The HSE has given us cutbacks, cancelled operations, removed home-care packages for disabled children, removed home help for the elderly, closed wards and reduced transport capacity, yet the Minister wants us to devolve more power to this body. She wants to distance herself even more from her responsibilities.

The Medical Practitioners Act was rushed through the House earlier this year but why were these amendments not included in the original legislation some months ago? Maybe it is because the legislation was rushed though the House at such a pace. We are now repeating the same mistake. It is more than likely we will find ourselves standing here at some stage next year rectifying the deficencies of this rushed legislation.

Perhaps the Minister can provide clarification on the amendments proposed for the Medical Practitioners Act. What problems is she seeking to head off by these amendments and who wished to have them introduced?

Section 18 of the Bill amends section 59 of the Medical Practitioners Act by inserting the following section:

(1A) The Preliminary Proceedings Committee may, for the purposes of considering whether there is sufficient cause to warrant further action being taken in relation to a complaint, take account of such matters relating to the registered medical practitioner the subject of the complaint that arise from its investigation of the complaint as it considers appropriate.

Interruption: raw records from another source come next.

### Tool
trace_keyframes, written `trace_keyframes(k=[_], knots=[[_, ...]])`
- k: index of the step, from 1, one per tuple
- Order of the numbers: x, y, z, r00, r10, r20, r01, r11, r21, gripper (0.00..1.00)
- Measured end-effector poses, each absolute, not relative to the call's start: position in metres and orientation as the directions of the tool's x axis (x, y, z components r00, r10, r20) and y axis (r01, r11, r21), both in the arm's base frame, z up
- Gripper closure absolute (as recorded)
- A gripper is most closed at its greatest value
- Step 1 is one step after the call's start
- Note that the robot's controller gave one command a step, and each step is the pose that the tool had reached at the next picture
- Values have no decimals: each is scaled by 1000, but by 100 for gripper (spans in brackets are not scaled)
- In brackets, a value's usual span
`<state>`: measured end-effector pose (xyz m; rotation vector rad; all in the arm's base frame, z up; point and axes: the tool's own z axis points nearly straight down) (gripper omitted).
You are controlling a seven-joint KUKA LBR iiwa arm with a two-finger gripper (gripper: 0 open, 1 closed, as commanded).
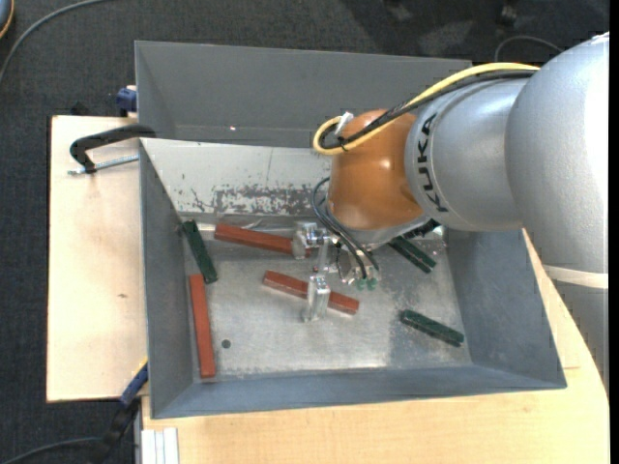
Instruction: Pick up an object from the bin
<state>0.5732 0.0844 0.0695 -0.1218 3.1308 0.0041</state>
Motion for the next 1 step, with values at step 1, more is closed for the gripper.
trace_keyframes(k=[1], knots=[[574,86,75,-997,-78,-12,-78,997,4,100]])
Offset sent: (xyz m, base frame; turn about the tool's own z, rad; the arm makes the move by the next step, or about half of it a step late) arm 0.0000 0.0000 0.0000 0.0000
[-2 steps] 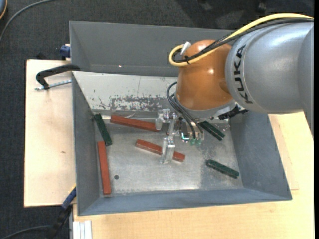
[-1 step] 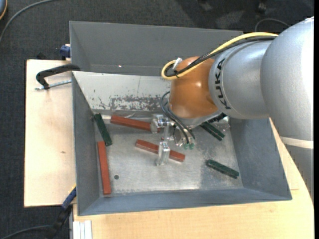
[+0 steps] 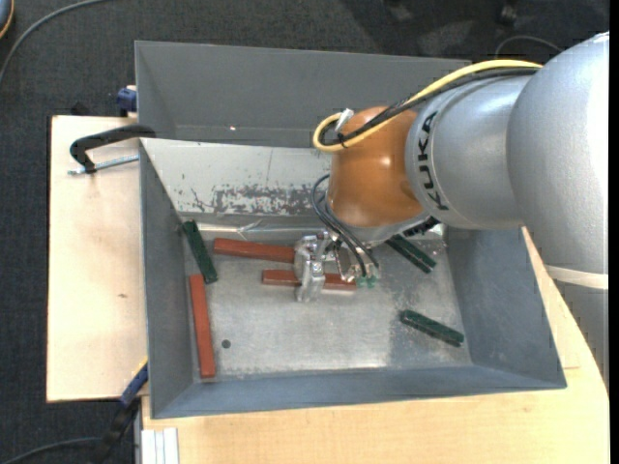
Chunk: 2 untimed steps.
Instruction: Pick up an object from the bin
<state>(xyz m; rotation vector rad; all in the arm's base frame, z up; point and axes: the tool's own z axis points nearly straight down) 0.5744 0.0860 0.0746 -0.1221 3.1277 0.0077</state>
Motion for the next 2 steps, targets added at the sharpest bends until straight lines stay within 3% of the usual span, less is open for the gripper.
trace_keyframes(k=[1,2], knots=[[561,68,75,-986,168,-9,168,986,7,100],[573,97,74,-972,235,-11,235,972,4,100]])
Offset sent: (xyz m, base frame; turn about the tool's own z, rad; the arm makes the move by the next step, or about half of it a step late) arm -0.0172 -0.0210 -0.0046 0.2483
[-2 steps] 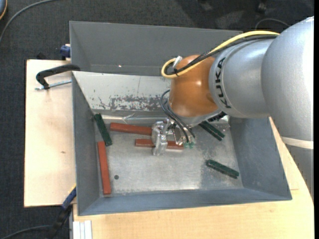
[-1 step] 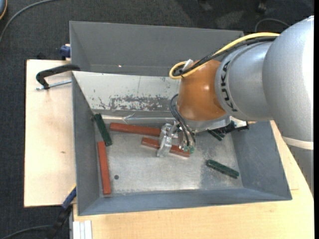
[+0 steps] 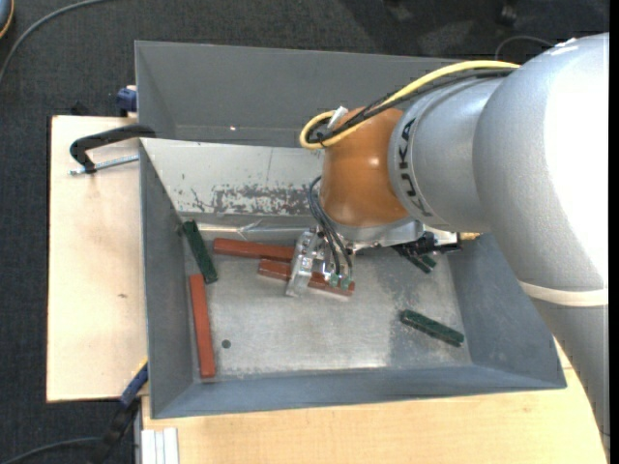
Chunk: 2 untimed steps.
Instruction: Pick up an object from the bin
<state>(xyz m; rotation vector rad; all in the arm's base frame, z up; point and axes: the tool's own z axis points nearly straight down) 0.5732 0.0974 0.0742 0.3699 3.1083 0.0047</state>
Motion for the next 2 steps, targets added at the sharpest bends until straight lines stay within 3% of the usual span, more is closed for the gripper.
trace_keyframes(k=[1,2], knots=[[549,142,74,-950,312,-7,312,950,5,100],[532,124,194,-951,310,-10,310,951,7,100]])
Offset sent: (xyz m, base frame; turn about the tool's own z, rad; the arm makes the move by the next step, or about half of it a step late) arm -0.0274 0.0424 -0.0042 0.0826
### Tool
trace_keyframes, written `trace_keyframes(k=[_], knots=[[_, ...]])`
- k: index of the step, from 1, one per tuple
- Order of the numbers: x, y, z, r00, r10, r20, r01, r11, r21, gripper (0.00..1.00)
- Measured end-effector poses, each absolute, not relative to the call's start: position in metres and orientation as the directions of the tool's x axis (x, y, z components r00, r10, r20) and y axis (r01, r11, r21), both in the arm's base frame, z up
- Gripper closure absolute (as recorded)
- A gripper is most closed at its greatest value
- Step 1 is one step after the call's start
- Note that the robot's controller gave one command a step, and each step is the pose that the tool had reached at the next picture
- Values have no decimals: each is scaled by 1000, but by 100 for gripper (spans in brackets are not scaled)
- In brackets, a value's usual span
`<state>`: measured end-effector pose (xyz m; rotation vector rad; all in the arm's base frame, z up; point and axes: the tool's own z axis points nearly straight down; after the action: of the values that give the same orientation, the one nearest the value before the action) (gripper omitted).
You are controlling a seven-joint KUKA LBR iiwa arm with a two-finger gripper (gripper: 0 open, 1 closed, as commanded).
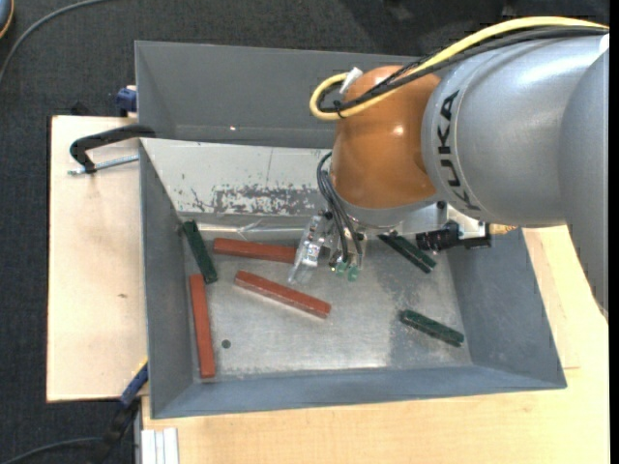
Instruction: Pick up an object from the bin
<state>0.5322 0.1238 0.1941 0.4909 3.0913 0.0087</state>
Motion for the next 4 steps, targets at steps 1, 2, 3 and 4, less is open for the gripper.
trace_keyframes(k=[1,2,3,4], knots=[[531,124,190,-951,309,-4,309,951,3,0],[542,101,70,-807,591,0,591,807,2,0],[542,101,71,-807,591,0,591,807,2,100],[586,61,219,-803,596,-11,596,803,10,100]])
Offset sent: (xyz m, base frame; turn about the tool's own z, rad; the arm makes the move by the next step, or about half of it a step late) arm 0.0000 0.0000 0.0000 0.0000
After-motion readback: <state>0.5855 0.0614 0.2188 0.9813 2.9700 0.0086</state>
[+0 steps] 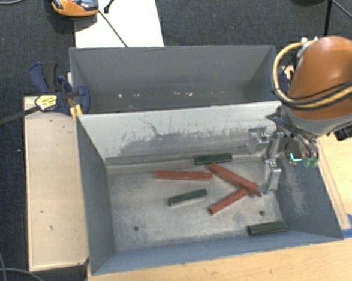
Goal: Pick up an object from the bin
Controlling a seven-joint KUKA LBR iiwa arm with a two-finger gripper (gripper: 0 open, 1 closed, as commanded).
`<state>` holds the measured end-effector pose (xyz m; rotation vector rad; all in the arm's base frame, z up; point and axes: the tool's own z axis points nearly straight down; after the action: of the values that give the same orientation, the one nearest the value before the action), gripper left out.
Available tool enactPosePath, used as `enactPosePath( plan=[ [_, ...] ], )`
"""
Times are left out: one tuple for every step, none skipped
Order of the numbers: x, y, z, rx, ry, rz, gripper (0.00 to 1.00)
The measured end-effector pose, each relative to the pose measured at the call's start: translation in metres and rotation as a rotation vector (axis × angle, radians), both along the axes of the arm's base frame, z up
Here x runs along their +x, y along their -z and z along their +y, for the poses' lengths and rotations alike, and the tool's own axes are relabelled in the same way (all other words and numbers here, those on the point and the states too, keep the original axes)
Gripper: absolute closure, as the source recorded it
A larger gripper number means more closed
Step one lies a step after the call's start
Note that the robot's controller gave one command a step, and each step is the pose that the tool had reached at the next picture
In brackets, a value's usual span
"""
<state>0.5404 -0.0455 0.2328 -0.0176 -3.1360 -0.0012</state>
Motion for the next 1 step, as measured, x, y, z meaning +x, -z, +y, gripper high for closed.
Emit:
enactPosePath(
  plan=[
    [0.0015,-0.0041,0.0002,-0.001,-0.001,-0.008,0.0]
  ],
)
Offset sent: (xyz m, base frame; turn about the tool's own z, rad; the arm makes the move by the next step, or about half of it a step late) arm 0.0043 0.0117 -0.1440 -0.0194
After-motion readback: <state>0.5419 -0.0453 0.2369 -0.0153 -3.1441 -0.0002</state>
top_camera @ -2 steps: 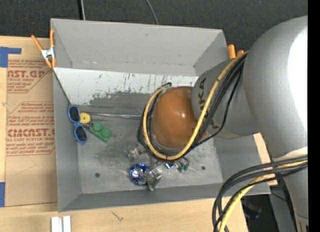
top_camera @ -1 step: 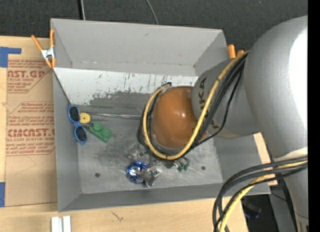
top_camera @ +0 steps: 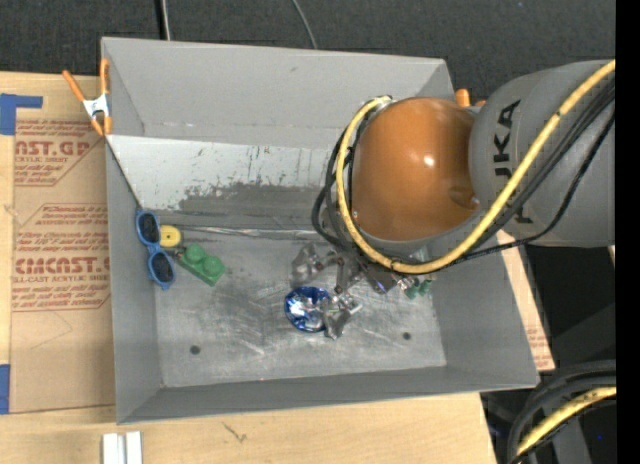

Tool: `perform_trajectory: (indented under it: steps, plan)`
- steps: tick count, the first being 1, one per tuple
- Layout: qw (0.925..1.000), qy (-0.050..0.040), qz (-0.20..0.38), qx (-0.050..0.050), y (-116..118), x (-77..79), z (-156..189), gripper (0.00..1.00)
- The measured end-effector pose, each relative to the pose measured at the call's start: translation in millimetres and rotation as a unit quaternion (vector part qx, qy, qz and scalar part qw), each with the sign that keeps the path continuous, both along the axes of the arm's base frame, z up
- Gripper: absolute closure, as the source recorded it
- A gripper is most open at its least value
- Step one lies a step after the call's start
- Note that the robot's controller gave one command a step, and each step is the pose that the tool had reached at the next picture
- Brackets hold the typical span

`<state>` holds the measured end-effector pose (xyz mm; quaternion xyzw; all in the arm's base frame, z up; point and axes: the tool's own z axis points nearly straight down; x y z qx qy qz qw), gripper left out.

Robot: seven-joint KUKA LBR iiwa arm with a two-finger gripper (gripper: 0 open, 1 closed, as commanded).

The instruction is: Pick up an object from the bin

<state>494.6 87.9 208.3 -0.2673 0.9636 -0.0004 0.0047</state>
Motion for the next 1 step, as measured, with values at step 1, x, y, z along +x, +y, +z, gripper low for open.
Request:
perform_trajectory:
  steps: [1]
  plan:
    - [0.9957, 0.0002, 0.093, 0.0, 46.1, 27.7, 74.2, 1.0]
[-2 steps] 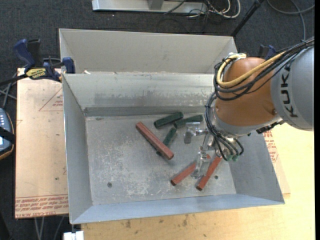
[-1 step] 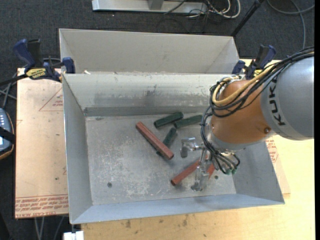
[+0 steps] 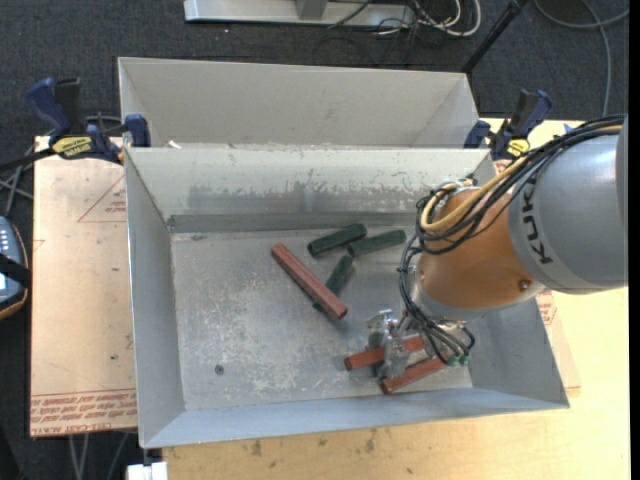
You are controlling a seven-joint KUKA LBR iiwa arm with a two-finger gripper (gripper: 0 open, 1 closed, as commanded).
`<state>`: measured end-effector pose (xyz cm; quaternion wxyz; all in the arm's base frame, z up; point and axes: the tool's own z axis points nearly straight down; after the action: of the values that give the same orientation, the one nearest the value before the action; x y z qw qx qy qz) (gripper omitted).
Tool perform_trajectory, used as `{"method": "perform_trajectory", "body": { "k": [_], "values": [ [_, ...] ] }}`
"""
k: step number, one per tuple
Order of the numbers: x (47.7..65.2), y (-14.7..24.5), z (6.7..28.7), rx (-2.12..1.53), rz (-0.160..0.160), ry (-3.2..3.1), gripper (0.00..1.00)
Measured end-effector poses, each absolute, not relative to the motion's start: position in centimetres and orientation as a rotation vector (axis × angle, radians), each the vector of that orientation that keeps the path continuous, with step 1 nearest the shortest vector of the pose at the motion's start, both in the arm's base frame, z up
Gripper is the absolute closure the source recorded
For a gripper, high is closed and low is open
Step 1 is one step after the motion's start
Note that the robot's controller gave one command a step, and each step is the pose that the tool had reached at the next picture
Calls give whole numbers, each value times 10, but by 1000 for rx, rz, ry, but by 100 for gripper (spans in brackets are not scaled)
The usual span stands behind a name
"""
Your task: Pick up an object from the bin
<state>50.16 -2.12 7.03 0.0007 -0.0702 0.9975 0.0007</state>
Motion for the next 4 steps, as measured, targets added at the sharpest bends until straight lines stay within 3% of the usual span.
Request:
{"method": "perform_trajectory", "body": {
  "k": [1, 2, 3, 4],
  "values": [
    [502, -21, 70, -220, 2, 3133, 100],
    [500, -23, 97, -330, 4, 3130, 100],
    [523, -75, 228, -477, 1, 3102, 100],
    [523, -75, 228, -477, 1, 3103, 0]
  ]
}}
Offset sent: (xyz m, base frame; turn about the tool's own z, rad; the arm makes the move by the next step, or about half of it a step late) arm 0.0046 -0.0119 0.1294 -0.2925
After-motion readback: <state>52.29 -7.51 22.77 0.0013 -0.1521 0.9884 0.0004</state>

Did everyone get that? This amendment suggests that if a separate issue, unrelated to the initial complaint, comes to the attention of the preliminary proceedings committee, it can be considered as part of the cause to warrant further action. It is not clear from the legislation, however, if doctors will be notified of this complaint or if they will be allowed the opportunity to respond to the complaint. Perhaps the Minster could clarify this point.

I ask the Minister to remove all mention of these other Acts from this Bill and focus on the Attorney General's advice, addressing it to the area he wished it to be addressed to, namely the 19 bodies. She should allow a more considered and ordered debate on other issues such as co-location, the Medical Practitioners Act 2007 and the HSE Act 2004. We could then wish the Minister a happy Christmas and offer her full co-operation. Otherwise, however, we will have to oppose the Bill.